> _WHAT THIS TASK INVOLVES_:
When the listing below reaches the line that has "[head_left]", start reproducing exactly; stop after the line that has "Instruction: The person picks", and drop the pictures.

> _INFORMATION_:
___

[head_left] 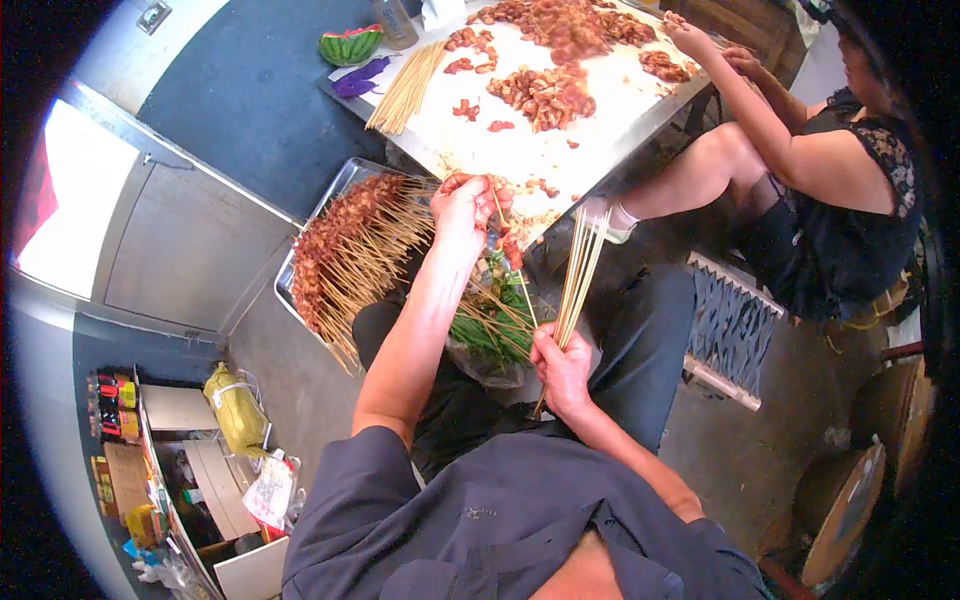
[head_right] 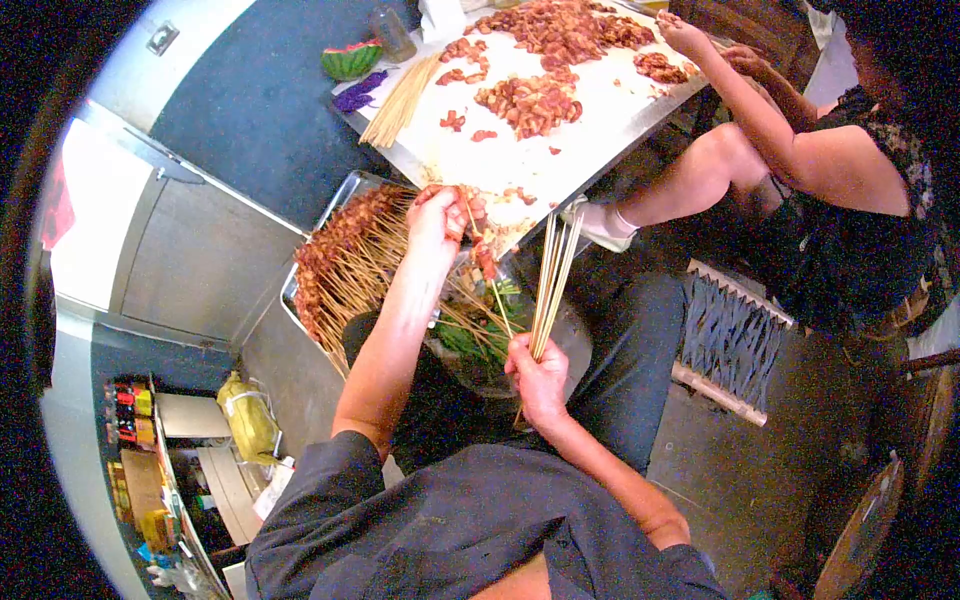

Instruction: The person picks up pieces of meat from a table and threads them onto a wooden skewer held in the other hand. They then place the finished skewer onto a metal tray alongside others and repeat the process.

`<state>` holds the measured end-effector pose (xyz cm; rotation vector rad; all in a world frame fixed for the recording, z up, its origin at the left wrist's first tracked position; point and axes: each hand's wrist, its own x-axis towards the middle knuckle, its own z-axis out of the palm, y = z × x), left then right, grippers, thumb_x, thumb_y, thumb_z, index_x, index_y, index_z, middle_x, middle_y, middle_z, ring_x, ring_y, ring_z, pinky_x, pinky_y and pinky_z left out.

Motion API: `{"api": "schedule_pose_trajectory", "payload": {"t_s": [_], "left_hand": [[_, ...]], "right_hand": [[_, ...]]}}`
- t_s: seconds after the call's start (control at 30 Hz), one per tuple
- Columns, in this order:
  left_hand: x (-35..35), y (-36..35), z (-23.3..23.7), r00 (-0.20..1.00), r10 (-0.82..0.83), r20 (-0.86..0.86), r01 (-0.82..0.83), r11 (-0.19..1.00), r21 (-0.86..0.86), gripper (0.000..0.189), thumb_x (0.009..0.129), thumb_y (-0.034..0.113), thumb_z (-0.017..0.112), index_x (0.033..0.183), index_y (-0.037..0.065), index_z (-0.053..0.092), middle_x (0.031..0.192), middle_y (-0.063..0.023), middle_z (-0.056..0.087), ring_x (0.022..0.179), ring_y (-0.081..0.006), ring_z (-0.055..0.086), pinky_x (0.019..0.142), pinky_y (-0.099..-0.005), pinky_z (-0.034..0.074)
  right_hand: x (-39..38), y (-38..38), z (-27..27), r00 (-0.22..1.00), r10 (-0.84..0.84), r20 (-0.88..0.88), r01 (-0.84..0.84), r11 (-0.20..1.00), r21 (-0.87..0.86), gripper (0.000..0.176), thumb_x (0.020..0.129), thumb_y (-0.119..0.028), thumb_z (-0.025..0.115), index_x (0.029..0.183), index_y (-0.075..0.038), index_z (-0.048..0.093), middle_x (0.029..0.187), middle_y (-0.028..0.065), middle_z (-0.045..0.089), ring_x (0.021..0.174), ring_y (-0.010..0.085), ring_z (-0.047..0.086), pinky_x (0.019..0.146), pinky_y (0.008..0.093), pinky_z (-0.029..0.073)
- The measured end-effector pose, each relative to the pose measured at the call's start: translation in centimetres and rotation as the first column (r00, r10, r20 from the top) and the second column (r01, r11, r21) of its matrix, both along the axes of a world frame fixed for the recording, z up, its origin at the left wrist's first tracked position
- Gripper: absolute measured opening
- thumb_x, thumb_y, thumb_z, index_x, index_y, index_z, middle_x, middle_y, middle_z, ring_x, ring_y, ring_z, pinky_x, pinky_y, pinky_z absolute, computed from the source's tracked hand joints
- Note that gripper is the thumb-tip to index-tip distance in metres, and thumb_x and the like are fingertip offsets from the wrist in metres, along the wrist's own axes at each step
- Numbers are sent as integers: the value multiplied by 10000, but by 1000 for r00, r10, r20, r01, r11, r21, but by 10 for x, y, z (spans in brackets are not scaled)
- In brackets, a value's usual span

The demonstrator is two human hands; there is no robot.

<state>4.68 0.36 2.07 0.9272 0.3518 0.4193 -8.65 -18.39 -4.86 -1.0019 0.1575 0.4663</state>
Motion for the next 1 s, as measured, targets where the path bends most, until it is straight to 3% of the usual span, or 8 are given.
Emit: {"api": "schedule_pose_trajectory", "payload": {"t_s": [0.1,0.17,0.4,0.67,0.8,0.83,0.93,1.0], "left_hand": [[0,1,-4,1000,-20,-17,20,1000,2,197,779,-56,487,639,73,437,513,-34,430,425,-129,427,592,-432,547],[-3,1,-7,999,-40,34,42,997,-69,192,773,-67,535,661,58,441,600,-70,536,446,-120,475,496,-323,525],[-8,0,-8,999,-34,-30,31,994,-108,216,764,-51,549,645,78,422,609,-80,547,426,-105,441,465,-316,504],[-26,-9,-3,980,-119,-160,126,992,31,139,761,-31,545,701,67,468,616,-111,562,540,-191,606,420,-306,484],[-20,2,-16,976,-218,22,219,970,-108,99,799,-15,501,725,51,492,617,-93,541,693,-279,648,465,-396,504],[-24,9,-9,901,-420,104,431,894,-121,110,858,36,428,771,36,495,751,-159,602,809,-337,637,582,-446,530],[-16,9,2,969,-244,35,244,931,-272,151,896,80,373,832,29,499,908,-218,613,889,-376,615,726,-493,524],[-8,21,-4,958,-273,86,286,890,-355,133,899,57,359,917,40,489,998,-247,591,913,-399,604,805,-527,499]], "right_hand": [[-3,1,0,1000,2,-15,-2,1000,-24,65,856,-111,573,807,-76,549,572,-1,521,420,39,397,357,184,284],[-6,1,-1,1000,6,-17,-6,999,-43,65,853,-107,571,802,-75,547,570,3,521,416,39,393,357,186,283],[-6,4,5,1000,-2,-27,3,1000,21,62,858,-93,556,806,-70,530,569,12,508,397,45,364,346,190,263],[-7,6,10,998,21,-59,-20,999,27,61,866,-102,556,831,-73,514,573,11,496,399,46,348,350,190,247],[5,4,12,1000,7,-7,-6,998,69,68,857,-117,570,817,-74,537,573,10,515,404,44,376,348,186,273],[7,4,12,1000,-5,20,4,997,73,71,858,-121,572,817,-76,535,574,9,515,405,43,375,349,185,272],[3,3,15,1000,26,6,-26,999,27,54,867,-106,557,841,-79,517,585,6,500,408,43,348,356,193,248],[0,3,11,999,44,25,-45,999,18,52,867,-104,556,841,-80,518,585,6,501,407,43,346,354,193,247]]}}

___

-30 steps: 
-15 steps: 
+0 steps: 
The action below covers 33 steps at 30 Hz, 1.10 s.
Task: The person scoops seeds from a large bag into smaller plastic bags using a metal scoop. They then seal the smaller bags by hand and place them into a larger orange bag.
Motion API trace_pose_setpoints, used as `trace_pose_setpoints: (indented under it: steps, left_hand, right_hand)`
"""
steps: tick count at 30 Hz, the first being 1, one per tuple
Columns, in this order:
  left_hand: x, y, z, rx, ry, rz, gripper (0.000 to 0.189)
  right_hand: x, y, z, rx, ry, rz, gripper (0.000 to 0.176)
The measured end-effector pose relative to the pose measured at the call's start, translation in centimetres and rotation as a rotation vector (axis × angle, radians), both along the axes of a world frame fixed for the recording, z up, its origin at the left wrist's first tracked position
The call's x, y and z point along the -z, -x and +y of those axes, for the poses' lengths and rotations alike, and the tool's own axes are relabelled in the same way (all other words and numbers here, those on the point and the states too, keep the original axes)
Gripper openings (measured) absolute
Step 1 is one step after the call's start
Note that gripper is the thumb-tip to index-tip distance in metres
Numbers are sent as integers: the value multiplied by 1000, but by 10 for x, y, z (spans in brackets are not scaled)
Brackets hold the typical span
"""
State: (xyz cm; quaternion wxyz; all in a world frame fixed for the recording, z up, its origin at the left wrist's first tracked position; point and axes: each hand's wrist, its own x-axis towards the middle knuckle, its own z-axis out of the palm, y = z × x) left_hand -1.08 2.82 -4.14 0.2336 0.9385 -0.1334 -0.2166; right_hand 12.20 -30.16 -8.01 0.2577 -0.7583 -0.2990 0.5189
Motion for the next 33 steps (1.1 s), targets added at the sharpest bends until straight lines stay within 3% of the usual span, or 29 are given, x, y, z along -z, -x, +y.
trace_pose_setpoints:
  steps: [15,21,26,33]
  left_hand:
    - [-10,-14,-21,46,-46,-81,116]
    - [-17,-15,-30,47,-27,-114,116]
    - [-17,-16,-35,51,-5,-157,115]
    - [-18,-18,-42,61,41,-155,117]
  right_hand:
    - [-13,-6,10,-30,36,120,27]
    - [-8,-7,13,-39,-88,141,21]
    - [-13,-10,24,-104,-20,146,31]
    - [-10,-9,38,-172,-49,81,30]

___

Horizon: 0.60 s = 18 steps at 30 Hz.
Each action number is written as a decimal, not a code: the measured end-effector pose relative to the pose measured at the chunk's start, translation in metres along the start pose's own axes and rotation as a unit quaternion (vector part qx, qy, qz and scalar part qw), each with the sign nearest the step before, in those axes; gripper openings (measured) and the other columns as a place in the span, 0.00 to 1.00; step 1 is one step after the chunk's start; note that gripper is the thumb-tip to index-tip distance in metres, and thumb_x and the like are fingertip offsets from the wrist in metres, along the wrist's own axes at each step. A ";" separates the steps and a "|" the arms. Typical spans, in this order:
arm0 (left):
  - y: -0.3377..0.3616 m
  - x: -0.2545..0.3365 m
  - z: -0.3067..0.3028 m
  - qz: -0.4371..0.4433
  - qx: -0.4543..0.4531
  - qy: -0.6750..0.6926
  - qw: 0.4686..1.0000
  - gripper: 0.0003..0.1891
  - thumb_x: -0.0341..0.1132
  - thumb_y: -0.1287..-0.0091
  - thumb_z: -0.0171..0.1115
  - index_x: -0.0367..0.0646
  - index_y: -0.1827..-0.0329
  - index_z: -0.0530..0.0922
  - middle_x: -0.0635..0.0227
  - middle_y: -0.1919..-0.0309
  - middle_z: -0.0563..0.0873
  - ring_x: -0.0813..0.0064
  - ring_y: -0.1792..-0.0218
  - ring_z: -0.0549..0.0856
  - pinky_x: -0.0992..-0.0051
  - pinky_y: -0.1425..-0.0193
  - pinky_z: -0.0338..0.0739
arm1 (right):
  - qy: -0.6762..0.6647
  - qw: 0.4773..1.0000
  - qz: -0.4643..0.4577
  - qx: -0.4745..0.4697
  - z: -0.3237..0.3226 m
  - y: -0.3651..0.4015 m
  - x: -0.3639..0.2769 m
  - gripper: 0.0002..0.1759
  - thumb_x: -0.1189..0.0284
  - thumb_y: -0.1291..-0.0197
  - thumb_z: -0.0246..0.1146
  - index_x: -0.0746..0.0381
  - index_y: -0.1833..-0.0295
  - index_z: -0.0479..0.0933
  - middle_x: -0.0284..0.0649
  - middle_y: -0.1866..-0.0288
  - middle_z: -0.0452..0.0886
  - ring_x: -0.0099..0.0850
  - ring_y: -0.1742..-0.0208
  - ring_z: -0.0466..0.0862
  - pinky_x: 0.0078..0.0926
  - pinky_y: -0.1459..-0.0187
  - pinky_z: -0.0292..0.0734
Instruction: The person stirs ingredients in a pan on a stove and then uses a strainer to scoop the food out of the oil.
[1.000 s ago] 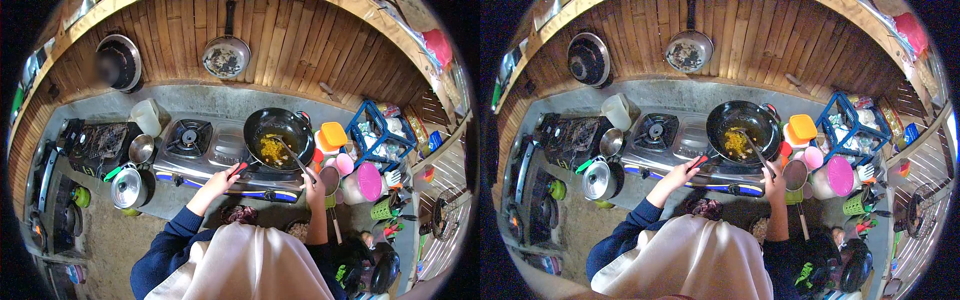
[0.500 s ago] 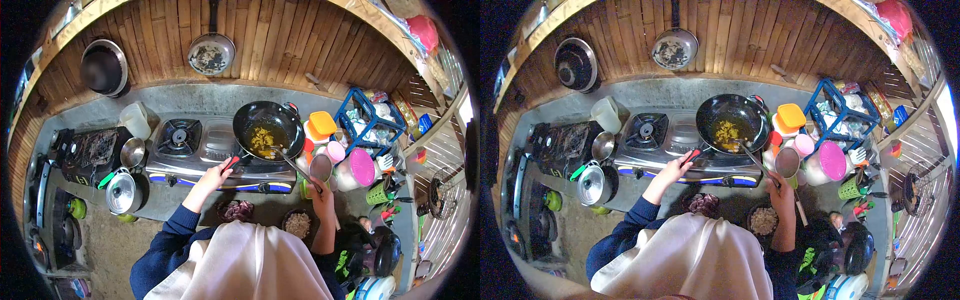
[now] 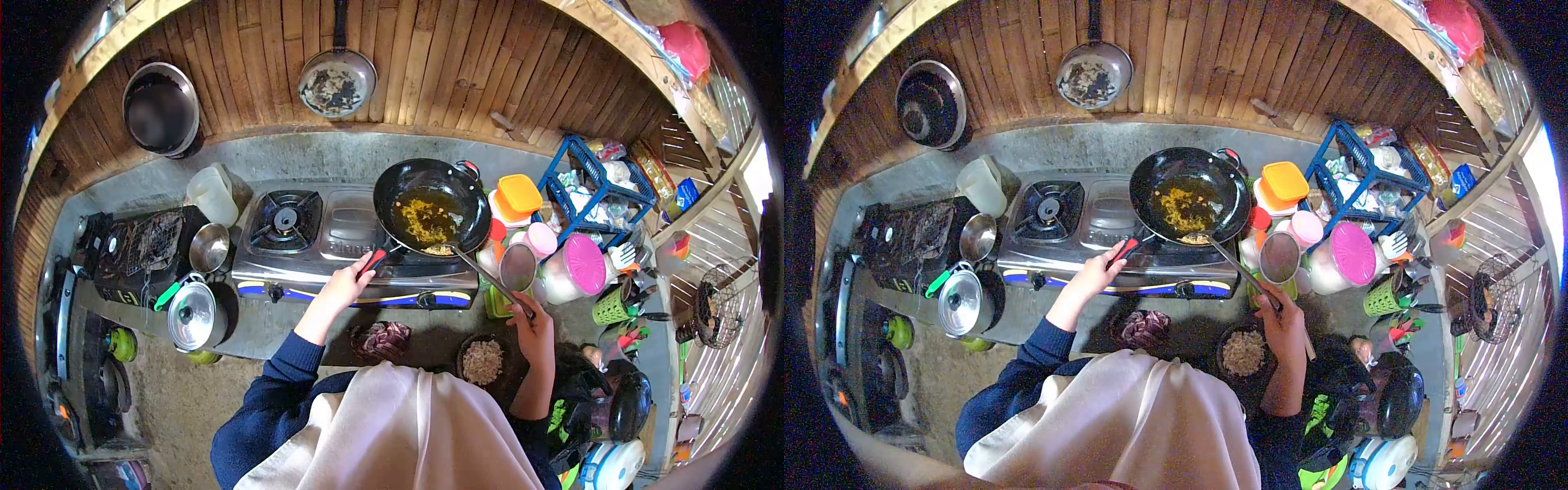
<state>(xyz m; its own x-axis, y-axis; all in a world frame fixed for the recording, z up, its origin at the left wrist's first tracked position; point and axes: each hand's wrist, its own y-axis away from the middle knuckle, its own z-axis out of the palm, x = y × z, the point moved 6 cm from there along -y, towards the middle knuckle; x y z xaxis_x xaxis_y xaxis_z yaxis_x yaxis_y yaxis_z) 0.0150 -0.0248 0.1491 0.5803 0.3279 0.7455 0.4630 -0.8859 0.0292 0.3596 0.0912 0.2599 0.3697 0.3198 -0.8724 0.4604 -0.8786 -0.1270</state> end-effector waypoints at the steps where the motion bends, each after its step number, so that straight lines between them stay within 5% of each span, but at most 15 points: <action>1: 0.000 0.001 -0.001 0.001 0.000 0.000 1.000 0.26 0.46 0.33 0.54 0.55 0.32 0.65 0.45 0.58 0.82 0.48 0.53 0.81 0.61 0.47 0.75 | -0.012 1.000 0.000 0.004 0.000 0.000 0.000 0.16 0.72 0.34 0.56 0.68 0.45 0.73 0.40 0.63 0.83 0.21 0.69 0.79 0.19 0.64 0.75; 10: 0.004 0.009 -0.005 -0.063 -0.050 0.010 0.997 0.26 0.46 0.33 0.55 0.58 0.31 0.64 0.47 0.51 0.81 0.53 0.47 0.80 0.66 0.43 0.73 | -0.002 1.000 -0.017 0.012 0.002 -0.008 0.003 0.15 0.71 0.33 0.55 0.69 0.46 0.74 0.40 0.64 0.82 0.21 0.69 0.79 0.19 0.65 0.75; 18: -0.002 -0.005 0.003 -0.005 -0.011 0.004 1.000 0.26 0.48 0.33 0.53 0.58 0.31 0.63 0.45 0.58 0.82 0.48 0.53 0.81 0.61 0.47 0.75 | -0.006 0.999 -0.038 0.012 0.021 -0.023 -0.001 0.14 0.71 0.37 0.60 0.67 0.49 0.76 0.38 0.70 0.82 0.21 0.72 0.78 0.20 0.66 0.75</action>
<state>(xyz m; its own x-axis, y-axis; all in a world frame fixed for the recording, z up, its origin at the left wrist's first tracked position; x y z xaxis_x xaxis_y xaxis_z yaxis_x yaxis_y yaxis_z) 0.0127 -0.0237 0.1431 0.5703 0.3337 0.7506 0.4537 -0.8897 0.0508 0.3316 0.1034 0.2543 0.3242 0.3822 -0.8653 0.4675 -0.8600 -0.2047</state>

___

> _TASK SOLUTION_:
[head_left] 
[head_right] 

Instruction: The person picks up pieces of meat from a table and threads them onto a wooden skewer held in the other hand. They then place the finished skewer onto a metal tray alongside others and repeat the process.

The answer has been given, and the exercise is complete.